> Activity
Answer with a single number stating how many lines of the entries below include the string "JSON".

> Supplied data
[Start of section]

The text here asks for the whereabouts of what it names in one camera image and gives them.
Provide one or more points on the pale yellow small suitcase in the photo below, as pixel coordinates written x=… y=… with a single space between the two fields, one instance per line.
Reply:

[End of section]
[Start of section]

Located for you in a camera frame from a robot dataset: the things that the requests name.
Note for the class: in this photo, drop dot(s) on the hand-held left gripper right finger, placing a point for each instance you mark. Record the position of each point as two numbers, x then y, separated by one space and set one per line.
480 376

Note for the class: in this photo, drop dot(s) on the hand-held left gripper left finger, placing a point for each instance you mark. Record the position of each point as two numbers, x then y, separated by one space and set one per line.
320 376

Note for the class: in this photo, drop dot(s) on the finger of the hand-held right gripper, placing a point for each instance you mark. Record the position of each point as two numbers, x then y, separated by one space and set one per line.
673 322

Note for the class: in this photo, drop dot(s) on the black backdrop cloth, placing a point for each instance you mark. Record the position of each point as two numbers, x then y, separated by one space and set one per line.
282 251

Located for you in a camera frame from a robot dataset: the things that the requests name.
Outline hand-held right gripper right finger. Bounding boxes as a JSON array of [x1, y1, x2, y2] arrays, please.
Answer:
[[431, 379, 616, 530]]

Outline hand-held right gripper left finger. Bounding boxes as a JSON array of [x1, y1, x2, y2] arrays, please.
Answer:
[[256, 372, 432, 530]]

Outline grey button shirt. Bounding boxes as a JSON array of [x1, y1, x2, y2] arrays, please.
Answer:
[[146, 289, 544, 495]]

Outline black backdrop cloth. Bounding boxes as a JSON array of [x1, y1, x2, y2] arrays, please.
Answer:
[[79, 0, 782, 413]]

[End of section]

> Worked solution
4